We're supposed to do that kind of work, but it has to be able to hold the whole complexity of a given moment. It has to be able to hold life and death, really life and death, over and over again in a variety of ways.

Today's poem confronts what it means to live in community on the land with one another. It shows us that persevering against the powers that encourage violence takes the physical and metaphysical task of rising above the experience of the individual and into a shared space.


In Jerusalem
by Mahmoud Darwish, translated Fady Joudah

In Jerusalem, and I mean within the ancient walls,
I walk from one epoch to another without a memory
to guide me. The prophets over there are sharing
the history of the holy … ascending to heaven
and returning less discouraged and melancholy, because love
and peace are holy and are coming to town.
I was walking down a slope and thinking to myself: How
do the narrators disagree over what light said about a stone?
Is it from a dimly lit stone that wars flare up?
I walk in my sleep. I stare in my sleep. I see
no one behind me. I see no one ahead of me.
All this light is for me. I walk. I become lighter. I fly
then I become another. Transfigured. Words
sprout like grass from Isaiah’s messenger
mouth: “If you don’t believe you won’t be safe.”
I walk as if I were another. And my wound a white 
biblical rose. And my hands like two doves
on the cross hovering and carrying the earth.
I don’t walk, I fly, I become another,
transfigured. No place and no time. So who am I? 
I am no I in ascension’s presence. But I 
think to myself: Alone, the prophet Muhammad
spoke classical Arabic. “And then what?”
Then what? A woman soldier shouted:
Is that you again? Didn’t I kill you?
I said: You killed me … and I forgot, like you, to die. 

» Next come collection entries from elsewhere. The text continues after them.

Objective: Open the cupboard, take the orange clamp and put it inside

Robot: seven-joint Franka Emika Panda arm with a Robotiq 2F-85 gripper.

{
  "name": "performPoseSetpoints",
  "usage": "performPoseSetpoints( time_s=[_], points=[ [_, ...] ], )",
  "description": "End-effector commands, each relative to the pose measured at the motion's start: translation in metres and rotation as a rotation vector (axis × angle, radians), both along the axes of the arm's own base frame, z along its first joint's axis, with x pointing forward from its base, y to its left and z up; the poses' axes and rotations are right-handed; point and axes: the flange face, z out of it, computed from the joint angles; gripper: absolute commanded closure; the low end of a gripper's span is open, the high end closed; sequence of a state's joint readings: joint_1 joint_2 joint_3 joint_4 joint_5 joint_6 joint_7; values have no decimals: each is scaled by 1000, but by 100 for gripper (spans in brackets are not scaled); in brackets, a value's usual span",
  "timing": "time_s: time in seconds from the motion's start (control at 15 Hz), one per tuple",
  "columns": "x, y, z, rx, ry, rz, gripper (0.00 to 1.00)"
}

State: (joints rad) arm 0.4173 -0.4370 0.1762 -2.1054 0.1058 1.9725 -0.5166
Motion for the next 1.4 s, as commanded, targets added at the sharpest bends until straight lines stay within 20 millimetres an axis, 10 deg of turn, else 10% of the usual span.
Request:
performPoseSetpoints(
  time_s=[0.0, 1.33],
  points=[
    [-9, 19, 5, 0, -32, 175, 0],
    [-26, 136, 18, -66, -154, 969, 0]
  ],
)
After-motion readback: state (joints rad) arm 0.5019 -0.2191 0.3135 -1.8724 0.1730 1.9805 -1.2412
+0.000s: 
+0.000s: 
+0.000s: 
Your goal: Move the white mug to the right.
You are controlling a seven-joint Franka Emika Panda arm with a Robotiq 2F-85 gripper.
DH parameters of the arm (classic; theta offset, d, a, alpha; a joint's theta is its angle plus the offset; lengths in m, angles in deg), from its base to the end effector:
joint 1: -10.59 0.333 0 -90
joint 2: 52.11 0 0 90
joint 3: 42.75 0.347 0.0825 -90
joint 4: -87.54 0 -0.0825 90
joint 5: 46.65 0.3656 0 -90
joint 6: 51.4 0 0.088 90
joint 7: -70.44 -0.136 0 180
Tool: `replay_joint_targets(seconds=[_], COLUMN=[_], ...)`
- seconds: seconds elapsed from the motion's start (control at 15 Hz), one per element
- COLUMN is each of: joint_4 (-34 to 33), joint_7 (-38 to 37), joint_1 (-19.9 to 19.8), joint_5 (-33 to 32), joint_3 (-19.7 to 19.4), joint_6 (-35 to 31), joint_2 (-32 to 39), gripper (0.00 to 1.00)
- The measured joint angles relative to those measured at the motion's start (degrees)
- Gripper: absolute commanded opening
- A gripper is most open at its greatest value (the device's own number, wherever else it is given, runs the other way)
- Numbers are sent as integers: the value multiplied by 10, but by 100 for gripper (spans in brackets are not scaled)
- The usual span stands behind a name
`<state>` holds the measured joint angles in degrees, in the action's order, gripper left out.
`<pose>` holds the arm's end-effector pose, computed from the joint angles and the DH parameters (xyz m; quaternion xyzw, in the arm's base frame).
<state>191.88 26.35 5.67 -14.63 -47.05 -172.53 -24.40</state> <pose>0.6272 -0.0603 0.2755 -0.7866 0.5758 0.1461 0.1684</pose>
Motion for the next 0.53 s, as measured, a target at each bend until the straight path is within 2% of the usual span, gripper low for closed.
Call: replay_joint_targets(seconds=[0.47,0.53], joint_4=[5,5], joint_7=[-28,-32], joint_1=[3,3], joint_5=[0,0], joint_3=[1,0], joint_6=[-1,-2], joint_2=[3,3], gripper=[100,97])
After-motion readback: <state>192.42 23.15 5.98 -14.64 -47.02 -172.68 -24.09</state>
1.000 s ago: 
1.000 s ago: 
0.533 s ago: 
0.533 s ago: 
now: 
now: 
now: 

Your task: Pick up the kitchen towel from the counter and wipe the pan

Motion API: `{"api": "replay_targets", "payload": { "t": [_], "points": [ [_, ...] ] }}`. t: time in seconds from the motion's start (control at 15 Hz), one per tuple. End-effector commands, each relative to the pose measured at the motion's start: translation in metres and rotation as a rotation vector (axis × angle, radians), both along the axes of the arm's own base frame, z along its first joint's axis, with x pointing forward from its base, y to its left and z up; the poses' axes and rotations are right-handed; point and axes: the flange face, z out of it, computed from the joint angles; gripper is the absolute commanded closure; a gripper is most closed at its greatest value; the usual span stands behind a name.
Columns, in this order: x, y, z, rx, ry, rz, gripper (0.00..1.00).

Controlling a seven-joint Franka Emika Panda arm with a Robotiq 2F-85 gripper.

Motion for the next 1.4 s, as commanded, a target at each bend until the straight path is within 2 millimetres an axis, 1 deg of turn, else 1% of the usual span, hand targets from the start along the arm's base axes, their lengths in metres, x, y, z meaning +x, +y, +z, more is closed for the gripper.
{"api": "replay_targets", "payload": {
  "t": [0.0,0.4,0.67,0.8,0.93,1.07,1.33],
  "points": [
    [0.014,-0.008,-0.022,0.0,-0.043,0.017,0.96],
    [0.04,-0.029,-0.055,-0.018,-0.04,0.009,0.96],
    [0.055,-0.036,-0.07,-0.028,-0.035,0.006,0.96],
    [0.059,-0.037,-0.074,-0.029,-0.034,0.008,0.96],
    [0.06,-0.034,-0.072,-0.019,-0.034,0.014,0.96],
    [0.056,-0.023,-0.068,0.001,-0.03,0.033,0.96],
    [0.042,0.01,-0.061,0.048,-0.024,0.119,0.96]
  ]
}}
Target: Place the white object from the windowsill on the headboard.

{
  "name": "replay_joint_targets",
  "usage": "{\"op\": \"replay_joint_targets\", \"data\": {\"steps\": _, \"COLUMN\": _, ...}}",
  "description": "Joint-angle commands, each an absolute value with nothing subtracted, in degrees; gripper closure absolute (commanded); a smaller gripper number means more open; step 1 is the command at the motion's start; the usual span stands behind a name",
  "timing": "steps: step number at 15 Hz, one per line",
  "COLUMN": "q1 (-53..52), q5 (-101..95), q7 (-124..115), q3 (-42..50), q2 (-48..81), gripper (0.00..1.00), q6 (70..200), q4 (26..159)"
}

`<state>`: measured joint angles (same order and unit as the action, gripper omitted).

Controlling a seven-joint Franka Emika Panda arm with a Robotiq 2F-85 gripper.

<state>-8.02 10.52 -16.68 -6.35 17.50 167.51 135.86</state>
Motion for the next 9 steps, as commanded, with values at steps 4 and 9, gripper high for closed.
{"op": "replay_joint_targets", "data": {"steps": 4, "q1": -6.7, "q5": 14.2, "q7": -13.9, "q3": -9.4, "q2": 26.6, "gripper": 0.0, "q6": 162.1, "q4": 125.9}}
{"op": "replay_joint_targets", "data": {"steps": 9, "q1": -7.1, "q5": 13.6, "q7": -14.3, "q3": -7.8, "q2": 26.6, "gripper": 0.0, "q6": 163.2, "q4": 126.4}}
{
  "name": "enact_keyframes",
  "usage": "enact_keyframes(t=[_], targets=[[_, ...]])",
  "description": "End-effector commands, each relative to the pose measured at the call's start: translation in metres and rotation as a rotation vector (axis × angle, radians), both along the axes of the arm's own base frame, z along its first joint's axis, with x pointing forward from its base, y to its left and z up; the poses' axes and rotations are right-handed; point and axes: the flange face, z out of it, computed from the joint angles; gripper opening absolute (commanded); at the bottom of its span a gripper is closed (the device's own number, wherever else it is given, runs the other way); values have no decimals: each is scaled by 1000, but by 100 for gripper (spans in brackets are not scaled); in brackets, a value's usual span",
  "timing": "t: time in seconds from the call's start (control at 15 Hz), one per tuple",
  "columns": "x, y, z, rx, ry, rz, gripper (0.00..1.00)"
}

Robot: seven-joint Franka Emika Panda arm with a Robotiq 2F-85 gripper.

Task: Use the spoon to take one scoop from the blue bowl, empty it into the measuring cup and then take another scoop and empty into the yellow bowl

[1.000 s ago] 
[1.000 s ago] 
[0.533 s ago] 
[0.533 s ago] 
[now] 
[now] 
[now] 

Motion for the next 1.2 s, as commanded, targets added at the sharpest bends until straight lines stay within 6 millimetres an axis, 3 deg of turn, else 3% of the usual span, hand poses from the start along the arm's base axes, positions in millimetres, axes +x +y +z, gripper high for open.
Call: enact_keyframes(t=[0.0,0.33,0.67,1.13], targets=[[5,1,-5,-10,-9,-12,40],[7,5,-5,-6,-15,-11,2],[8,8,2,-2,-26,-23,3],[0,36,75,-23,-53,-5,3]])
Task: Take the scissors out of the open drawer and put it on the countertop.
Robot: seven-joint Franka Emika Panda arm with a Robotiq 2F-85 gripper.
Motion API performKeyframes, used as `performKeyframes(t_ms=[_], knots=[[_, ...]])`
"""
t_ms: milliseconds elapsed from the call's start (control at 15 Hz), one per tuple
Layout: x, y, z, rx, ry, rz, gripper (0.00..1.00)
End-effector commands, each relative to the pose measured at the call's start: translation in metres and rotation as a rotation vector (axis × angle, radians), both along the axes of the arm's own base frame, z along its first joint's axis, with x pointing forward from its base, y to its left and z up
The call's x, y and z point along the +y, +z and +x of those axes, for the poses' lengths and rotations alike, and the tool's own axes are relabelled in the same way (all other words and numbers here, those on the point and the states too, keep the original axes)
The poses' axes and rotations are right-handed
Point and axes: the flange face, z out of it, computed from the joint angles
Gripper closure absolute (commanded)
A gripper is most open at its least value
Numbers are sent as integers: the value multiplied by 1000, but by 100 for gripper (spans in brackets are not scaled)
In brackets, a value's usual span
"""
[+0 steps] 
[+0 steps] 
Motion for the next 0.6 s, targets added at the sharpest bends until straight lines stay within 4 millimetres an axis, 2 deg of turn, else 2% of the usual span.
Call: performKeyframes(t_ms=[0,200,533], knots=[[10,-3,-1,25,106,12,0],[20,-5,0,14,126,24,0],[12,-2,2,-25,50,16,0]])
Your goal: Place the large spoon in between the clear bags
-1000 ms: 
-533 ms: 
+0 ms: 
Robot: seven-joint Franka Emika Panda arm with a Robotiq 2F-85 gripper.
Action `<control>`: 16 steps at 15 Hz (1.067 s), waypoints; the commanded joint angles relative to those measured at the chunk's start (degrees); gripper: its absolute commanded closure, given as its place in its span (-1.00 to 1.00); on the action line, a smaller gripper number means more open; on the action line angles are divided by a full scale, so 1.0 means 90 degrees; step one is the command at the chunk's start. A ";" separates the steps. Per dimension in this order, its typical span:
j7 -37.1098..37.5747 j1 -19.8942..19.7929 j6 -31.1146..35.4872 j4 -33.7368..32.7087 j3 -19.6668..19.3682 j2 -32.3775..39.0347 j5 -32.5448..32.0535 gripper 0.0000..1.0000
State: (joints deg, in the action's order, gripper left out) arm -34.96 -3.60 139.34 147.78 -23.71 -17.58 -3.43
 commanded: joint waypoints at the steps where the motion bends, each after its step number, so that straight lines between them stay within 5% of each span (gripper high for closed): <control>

“In Jerusalem” by Mahmoud Darwish, translated by Fady Joudah from THE BUTTERFLY'S BURDEN © 2007 Fady Joudah. Used by permission of the Permissions Company, LLC on behalf of Copper Canyon Press.

Through her writing, which includes short- and long-form fiction, nonfiction, spells, tarot decks and poetry; her music, which includes songwriting, singing and immersive musical rituals; and her podcasts, including How to Survive the End of the World, Octavia’s Parables and The Emergent Strategy Podcast, adrienne maree brown has nurtured Emergent Strategy, Pleasure Activism, Radical Imagination and Transformative Justice as ideas, frameworks, networks and practices for transformation. Her work is informed by 25 years of social and environmental justice facilitation primarily supporting Black liberation, her path of teaching somatics, her love of Octavia E Butler and visionary fiction, and her work as a doula.